- Task objective: Tell how many lines in the data below include the word "elements". The answer is the number only.

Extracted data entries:
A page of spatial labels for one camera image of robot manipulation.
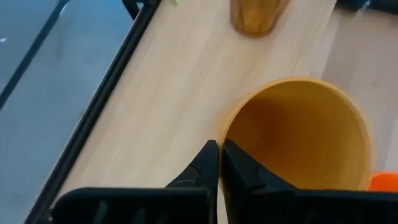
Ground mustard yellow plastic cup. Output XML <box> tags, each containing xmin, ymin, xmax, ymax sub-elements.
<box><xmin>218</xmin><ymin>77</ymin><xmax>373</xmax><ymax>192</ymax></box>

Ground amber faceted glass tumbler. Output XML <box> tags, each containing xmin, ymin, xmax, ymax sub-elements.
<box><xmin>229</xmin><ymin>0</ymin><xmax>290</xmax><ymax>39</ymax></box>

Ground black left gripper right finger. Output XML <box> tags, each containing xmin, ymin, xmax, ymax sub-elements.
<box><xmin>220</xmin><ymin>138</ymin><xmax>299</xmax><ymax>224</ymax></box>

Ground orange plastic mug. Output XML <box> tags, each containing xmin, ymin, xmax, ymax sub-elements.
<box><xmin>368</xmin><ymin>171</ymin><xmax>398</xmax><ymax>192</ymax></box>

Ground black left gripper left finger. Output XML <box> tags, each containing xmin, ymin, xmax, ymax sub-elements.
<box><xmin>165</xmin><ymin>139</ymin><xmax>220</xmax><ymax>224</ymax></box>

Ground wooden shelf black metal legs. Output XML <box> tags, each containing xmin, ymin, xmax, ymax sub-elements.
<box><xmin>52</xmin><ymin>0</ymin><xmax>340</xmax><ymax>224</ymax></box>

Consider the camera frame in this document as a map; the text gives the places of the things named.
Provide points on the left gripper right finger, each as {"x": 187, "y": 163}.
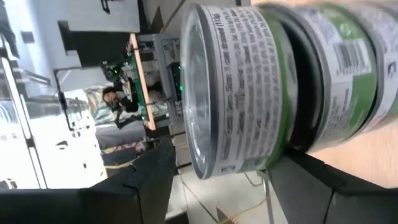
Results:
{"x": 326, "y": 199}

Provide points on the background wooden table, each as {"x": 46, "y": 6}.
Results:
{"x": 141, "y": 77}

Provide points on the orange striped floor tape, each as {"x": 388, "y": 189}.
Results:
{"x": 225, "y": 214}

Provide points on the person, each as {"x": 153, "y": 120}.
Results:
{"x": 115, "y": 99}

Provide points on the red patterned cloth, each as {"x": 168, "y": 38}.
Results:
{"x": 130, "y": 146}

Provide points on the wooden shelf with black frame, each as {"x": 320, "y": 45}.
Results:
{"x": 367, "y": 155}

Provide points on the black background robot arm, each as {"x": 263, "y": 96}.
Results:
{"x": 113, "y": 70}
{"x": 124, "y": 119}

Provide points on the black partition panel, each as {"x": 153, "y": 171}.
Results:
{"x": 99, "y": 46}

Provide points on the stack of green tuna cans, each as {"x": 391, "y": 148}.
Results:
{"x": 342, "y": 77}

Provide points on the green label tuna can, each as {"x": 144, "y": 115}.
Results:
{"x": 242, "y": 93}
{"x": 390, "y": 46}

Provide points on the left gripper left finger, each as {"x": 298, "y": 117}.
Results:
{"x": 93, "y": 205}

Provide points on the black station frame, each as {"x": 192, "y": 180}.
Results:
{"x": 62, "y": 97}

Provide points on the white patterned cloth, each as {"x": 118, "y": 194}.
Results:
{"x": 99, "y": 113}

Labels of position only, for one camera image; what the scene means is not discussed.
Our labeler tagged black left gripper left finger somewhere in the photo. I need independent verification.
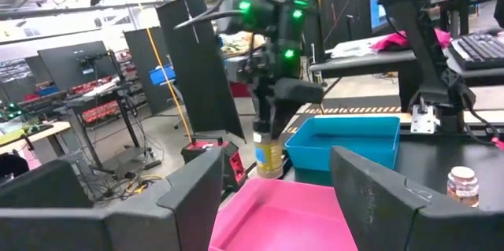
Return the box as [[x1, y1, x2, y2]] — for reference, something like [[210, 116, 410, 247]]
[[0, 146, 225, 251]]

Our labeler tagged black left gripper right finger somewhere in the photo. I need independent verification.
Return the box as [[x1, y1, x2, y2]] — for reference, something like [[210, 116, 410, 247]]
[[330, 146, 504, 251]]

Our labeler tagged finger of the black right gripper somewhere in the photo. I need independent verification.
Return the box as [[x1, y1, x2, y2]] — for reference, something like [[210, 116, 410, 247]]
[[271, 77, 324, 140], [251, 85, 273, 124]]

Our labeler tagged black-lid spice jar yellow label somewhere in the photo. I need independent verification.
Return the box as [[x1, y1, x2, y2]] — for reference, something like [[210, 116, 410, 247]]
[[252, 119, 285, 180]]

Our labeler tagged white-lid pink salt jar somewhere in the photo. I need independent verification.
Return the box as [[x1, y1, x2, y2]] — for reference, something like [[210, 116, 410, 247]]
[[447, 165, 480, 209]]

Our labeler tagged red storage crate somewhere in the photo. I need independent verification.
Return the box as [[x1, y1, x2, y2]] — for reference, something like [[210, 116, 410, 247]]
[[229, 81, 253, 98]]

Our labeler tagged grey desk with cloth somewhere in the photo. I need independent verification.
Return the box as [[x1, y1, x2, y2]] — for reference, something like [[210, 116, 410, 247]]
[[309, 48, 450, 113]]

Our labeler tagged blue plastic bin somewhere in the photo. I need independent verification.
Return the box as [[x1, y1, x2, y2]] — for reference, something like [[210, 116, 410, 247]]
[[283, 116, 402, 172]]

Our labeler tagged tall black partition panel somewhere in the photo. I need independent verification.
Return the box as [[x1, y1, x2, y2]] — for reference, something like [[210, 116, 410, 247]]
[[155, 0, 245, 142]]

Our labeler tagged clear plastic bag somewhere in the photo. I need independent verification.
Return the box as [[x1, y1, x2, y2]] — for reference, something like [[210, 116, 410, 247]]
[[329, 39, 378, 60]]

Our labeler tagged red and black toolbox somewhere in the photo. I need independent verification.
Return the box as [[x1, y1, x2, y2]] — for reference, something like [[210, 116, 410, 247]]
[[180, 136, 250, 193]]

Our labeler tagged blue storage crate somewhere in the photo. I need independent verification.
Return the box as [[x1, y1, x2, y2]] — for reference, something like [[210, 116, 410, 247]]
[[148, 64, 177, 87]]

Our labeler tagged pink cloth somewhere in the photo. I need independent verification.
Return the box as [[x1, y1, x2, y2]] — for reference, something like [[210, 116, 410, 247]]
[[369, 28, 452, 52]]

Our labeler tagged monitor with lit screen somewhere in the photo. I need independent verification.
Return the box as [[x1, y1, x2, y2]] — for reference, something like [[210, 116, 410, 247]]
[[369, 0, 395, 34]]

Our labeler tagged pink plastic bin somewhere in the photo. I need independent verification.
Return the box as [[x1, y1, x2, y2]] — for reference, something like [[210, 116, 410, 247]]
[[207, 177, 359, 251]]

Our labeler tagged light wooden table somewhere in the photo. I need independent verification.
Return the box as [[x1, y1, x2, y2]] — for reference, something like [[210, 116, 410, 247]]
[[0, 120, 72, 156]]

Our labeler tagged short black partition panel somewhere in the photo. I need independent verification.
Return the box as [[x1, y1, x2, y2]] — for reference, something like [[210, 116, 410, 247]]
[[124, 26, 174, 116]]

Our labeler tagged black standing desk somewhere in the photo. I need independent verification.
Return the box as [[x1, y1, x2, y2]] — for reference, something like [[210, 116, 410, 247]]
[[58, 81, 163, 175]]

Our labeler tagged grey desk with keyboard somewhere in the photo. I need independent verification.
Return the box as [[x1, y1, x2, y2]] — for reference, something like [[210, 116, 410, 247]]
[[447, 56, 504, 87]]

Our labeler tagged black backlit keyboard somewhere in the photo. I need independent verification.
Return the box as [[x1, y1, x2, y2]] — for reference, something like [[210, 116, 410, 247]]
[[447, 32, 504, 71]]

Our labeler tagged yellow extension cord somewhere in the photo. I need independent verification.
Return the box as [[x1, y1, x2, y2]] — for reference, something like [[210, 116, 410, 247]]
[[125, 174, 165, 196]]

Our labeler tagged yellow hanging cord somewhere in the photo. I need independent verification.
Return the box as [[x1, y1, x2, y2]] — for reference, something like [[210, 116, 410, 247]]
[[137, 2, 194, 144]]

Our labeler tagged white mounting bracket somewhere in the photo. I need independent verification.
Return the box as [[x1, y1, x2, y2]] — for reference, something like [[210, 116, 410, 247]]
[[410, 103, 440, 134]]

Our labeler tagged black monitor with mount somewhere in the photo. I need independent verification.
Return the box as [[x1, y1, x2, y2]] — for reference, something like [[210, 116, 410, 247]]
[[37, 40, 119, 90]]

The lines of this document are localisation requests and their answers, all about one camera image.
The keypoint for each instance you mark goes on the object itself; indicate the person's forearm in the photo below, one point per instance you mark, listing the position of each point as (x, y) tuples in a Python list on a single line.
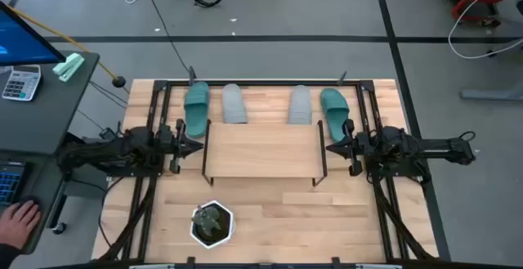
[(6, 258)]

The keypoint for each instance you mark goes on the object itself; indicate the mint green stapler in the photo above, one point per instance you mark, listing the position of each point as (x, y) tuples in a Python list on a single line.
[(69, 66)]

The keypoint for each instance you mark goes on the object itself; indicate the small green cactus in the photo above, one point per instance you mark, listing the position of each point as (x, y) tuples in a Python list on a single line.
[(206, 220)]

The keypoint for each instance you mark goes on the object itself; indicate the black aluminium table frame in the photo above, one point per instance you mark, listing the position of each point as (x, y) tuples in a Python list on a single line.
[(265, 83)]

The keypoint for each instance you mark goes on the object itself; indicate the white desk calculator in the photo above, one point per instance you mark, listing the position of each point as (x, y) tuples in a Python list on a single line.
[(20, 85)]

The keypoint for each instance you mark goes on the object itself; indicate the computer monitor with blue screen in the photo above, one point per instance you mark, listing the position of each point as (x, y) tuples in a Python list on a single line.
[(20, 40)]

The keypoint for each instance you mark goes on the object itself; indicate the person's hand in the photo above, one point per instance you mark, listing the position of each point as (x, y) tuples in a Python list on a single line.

* * *

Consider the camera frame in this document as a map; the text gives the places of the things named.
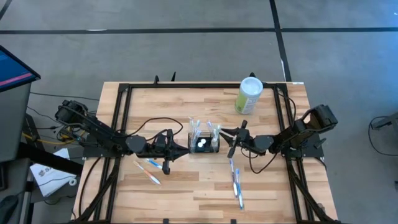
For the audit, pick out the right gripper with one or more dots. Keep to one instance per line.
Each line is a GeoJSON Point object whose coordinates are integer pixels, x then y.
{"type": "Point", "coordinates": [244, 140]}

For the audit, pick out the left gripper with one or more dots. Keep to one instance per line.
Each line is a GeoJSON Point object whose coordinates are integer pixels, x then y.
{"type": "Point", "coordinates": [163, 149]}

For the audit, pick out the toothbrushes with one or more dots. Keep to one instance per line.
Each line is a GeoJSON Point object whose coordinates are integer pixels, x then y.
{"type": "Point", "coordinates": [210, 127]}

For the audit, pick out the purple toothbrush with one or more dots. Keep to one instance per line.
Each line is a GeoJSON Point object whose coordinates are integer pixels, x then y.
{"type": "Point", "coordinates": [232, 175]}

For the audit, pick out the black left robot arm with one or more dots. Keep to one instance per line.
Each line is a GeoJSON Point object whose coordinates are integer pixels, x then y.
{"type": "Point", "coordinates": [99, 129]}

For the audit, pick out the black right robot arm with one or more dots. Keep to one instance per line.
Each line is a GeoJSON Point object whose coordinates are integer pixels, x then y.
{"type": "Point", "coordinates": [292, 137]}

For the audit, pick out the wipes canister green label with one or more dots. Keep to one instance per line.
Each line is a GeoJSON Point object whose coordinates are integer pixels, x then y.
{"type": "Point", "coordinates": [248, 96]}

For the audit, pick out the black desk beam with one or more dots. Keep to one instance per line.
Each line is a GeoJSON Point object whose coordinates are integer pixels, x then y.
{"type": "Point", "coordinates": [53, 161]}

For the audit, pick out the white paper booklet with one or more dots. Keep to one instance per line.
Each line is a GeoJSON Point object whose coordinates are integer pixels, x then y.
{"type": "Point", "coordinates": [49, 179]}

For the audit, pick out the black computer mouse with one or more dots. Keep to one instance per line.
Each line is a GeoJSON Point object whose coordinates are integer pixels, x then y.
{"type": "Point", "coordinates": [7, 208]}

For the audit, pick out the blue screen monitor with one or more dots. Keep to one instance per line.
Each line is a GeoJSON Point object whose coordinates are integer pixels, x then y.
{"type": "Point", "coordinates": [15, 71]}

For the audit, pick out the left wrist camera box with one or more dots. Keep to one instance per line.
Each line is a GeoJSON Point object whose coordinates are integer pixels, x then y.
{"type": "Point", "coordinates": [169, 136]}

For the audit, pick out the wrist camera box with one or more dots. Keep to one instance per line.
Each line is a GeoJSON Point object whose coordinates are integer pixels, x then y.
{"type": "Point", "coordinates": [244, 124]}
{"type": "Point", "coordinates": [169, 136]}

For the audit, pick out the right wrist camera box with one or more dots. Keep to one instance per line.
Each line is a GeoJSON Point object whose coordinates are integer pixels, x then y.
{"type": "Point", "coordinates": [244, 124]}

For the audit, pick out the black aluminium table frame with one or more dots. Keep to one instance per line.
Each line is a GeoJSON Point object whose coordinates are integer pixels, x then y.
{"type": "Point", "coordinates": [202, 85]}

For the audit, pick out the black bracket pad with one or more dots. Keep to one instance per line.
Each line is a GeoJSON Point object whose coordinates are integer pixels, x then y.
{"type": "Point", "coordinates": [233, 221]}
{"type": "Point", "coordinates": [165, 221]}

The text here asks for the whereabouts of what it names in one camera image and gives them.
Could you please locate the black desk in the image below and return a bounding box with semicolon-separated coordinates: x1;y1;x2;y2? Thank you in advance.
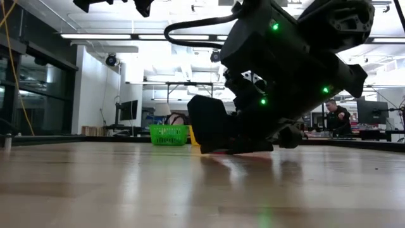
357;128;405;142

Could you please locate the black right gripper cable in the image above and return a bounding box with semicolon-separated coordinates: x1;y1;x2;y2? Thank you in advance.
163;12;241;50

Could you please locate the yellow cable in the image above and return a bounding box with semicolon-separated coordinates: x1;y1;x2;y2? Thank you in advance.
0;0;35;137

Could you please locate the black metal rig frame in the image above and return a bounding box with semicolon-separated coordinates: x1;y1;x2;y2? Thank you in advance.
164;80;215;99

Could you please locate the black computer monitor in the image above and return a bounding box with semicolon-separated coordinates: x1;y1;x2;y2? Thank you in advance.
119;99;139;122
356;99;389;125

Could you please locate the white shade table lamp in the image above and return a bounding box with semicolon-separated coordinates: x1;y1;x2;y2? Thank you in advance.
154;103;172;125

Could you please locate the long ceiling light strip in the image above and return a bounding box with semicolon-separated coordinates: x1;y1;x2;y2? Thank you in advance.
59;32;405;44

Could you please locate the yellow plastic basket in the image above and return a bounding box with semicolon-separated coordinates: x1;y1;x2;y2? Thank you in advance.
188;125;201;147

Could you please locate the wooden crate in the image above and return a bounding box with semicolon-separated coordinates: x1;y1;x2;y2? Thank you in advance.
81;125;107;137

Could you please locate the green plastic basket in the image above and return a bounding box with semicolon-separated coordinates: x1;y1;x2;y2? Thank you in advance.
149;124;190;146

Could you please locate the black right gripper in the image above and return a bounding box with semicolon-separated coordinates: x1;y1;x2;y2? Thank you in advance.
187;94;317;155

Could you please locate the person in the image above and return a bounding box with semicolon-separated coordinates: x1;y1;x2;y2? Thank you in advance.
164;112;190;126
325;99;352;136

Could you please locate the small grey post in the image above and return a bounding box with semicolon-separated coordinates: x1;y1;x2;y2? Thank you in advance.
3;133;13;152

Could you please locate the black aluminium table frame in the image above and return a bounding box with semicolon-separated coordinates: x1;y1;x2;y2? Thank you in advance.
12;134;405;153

--

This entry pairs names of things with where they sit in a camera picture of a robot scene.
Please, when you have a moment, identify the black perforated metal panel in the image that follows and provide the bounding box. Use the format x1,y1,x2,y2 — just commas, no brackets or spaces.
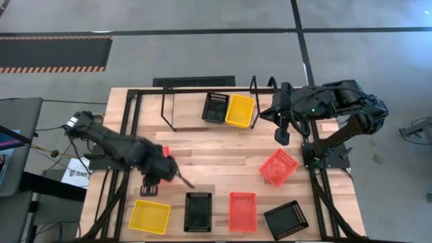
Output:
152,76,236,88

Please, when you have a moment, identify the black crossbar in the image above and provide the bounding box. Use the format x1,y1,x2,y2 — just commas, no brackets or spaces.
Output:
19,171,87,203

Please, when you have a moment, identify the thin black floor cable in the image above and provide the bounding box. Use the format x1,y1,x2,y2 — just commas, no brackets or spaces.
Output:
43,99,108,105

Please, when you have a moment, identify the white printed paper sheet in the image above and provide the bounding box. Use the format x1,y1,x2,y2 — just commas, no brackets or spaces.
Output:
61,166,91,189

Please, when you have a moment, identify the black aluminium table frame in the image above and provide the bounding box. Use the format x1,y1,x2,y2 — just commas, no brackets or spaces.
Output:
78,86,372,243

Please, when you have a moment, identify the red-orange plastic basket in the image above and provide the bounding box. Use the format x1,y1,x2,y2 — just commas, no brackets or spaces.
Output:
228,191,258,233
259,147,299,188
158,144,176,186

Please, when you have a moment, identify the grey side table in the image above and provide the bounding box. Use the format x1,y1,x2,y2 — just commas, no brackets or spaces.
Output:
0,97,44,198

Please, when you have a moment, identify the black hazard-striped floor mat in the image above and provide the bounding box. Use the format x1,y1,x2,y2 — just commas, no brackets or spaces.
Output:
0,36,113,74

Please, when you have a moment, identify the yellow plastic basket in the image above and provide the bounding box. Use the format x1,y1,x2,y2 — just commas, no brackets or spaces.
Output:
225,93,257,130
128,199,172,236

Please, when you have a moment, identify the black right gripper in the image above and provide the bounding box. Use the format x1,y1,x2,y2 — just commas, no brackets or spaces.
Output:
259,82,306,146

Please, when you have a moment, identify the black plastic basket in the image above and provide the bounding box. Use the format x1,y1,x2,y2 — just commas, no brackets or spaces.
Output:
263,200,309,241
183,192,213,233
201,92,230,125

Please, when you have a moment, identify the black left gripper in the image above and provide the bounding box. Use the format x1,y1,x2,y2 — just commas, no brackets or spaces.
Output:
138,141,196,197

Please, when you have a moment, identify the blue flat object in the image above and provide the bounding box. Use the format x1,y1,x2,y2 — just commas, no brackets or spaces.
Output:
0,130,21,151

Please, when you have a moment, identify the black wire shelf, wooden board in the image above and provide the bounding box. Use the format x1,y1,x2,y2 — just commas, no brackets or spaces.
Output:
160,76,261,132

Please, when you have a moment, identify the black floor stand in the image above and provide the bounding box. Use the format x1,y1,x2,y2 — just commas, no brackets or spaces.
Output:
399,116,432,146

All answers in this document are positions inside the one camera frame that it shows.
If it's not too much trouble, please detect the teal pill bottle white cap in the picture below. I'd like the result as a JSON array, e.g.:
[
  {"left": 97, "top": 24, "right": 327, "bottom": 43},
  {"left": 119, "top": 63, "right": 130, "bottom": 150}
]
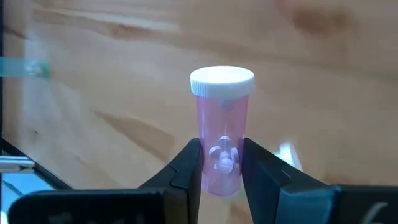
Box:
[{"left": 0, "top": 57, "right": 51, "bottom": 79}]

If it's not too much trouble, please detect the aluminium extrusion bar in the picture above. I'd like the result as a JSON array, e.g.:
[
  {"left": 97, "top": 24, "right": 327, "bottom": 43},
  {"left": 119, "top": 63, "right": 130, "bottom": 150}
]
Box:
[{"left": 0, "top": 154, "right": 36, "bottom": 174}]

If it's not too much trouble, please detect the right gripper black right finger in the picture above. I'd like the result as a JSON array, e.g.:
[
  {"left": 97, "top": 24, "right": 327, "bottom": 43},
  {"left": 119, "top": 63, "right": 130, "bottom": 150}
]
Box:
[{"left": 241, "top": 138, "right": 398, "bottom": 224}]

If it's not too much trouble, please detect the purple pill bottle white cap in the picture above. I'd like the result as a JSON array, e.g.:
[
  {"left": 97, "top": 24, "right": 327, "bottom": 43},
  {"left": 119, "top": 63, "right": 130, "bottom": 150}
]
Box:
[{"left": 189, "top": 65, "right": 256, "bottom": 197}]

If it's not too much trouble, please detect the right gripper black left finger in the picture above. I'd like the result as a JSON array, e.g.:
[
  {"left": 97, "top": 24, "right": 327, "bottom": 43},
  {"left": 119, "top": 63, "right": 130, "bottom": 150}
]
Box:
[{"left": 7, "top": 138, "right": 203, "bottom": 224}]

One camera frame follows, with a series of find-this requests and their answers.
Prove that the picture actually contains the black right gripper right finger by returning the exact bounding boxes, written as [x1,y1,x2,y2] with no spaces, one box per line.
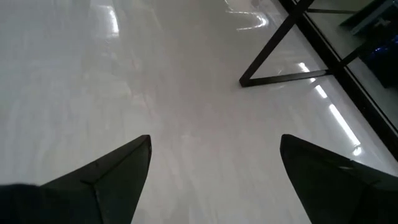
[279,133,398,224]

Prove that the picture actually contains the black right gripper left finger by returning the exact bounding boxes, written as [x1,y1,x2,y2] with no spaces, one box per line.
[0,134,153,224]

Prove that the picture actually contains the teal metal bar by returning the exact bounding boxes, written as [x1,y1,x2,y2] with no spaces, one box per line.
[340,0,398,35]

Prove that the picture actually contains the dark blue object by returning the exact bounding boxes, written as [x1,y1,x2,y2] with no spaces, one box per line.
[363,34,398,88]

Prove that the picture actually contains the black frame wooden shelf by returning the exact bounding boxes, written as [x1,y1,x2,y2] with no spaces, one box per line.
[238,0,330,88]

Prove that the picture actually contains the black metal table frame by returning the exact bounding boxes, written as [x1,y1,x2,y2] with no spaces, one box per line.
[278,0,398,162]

- Result: 6